▶ WORK ORDER
Using the entries below, say how many of the lines carry "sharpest". Write the number alone.

(Excerpts from a dataset)
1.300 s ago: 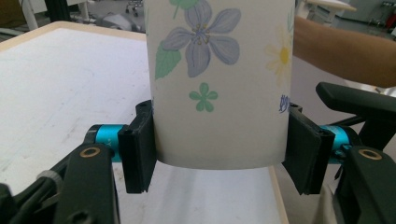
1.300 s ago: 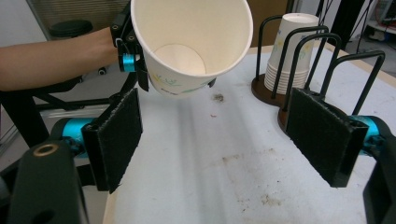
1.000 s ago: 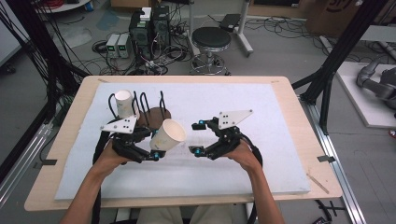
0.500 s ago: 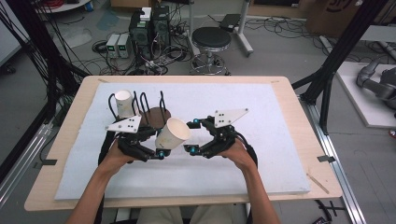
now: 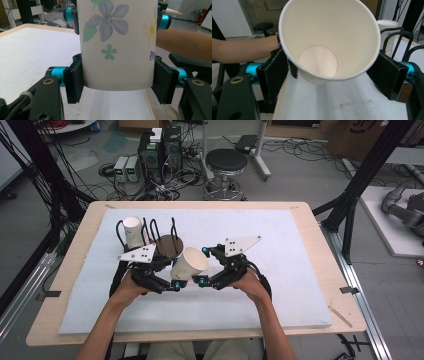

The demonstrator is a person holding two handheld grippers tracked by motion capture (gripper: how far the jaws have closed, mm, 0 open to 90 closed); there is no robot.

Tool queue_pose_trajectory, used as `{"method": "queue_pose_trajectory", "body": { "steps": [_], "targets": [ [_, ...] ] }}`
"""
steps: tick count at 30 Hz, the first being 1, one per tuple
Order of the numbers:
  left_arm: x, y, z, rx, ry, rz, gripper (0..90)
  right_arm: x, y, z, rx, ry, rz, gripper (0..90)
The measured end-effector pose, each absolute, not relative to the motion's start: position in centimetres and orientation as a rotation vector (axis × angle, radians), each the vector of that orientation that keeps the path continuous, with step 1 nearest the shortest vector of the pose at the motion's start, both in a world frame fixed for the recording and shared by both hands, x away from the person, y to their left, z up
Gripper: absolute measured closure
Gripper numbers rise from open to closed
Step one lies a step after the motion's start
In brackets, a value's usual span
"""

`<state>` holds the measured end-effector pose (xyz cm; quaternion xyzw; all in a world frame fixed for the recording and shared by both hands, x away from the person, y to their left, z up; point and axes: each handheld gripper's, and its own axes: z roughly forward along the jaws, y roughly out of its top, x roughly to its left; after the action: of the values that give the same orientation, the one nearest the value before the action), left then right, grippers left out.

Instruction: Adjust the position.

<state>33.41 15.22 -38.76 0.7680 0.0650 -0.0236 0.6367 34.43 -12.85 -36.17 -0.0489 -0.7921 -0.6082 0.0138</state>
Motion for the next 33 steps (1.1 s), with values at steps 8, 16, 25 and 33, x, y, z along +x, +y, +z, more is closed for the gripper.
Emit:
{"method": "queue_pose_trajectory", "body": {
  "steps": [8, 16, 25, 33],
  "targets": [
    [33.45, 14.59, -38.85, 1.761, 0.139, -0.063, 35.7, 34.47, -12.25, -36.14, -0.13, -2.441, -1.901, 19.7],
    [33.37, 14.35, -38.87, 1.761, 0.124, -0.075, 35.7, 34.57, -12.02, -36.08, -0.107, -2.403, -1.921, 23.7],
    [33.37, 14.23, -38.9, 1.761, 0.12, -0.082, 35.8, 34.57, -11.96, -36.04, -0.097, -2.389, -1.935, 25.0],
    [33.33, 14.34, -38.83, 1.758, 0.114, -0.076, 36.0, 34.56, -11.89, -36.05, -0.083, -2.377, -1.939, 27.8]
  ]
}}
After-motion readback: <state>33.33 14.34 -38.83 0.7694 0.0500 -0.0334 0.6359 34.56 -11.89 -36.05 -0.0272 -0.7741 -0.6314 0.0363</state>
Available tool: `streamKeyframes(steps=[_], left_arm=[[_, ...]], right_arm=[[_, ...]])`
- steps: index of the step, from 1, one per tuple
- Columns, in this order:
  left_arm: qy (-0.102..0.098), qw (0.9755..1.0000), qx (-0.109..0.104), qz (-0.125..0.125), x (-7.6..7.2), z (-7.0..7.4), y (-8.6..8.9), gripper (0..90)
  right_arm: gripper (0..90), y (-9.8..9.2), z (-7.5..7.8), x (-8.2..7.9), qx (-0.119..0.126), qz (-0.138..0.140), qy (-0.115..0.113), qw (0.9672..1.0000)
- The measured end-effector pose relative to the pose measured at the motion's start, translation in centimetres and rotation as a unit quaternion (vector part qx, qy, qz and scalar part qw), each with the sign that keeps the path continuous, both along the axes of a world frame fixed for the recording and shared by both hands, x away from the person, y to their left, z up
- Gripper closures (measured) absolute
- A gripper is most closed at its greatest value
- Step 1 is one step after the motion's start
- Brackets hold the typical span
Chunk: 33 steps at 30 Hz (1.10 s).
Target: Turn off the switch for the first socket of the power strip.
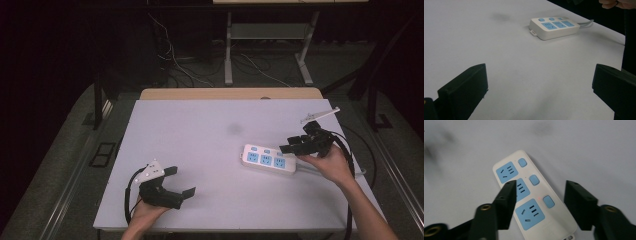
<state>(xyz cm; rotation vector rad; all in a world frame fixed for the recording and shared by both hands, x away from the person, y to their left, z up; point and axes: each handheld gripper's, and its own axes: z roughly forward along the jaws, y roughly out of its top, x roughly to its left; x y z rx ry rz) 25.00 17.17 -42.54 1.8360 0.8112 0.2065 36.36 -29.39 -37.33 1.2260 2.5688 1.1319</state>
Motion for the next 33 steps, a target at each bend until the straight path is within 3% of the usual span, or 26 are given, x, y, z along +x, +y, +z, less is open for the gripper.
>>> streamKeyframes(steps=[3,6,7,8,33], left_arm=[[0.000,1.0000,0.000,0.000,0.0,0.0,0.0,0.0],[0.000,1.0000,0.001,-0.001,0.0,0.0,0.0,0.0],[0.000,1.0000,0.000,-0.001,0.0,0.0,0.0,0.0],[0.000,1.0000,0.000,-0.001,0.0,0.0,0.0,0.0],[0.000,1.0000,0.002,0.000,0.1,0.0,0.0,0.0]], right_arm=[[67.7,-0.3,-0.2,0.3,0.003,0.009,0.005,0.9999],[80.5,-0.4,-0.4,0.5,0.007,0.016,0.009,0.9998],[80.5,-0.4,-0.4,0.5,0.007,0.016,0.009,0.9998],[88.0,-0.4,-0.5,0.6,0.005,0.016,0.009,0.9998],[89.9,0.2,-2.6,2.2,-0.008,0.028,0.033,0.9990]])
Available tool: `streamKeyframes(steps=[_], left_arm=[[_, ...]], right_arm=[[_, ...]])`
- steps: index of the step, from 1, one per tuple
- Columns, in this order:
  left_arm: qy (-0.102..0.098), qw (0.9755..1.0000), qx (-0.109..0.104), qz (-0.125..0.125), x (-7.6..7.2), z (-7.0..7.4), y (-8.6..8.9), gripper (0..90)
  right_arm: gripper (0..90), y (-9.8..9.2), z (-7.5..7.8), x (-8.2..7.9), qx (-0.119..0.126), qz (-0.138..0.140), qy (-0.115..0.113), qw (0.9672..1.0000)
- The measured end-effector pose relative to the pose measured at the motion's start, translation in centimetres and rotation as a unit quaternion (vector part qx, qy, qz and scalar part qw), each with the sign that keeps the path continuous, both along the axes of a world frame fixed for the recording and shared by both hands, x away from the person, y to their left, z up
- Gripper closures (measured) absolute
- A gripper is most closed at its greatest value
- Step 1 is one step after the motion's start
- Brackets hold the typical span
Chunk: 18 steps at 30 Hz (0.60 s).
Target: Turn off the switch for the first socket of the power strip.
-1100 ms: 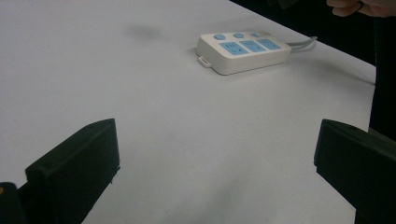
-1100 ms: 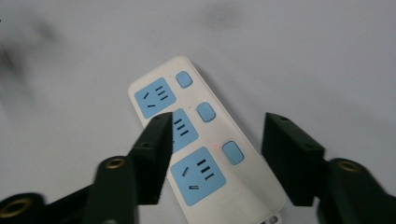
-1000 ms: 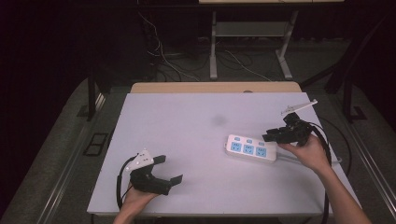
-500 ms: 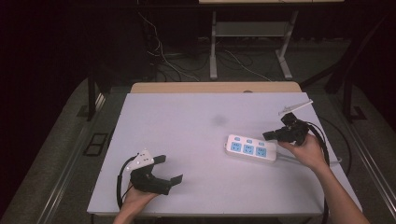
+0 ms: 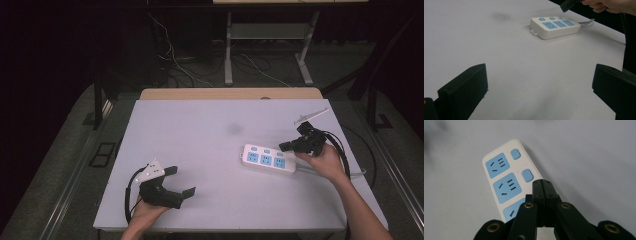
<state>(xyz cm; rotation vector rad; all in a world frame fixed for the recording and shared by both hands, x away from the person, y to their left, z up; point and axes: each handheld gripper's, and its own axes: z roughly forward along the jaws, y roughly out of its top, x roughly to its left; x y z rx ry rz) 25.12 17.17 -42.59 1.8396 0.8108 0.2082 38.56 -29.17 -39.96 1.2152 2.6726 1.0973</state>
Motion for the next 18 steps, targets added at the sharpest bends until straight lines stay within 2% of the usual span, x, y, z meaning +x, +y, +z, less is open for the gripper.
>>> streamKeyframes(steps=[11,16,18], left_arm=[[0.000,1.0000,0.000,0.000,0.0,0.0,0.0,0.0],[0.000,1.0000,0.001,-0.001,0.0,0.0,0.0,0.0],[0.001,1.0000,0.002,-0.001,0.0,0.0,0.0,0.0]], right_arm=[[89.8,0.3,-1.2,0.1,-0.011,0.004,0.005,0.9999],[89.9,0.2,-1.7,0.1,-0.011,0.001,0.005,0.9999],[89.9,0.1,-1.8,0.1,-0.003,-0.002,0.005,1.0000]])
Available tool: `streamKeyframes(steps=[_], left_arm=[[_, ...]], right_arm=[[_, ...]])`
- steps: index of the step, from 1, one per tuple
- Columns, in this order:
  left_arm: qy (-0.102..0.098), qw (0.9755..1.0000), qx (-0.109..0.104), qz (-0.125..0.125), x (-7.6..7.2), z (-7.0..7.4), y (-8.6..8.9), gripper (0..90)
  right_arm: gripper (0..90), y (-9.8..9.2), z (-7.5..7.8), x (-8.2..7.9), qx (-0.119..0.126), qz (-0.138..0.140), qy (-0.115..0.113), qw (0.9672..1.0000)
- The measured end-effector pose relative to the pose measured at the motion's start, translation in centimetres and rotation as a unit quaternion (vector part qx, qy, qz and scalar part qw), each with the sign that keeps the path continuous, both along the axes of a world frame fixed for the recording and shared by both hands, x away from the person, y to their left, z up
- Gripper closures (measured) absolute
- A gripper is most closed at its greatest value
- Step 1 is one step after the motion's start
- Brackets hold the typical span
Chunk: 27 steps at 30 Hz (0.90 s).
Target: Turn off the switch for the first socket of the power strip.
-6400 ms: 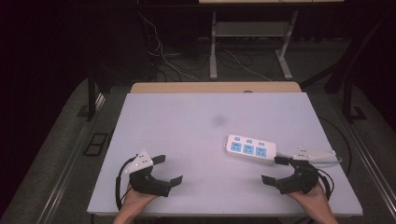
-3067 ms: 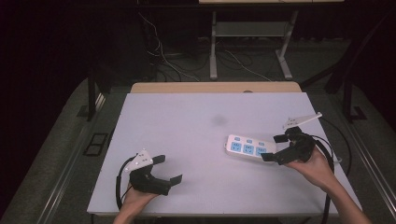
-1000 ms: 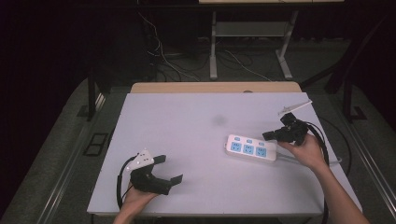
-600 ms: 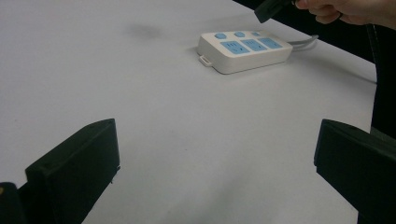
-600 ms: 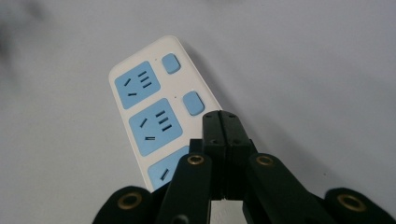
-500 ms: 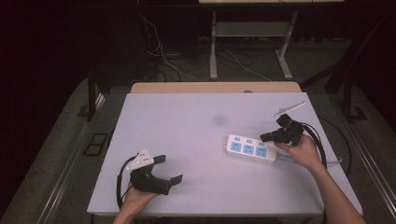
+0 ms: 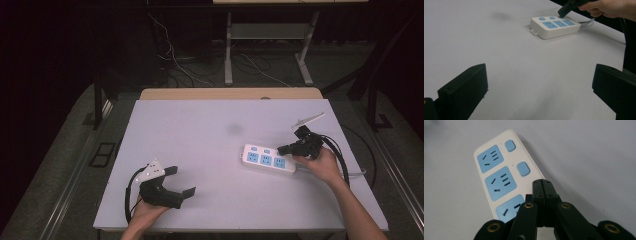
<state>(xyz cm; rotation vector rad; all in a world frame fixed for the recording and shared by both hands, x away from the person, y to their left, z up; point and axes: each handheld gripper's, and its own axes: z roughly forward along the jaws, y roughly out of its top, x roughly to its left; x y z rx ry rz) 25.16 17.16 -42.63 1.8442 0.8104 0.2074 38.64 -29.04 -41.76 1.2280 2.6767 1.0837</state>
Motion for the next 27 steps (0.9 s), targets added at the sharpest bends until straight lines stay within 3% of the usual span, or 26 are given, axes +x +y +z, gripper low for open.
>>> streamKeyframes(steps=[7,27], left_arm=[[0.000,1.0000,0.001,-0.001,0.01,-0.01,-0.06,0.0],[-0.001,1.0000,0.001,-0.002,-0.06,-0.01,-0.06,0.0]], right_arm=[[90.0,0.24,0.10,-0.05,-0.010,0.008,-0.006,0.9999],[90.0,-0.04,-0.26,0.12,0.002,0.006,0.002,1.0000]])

▶ TASK RESPONSE
2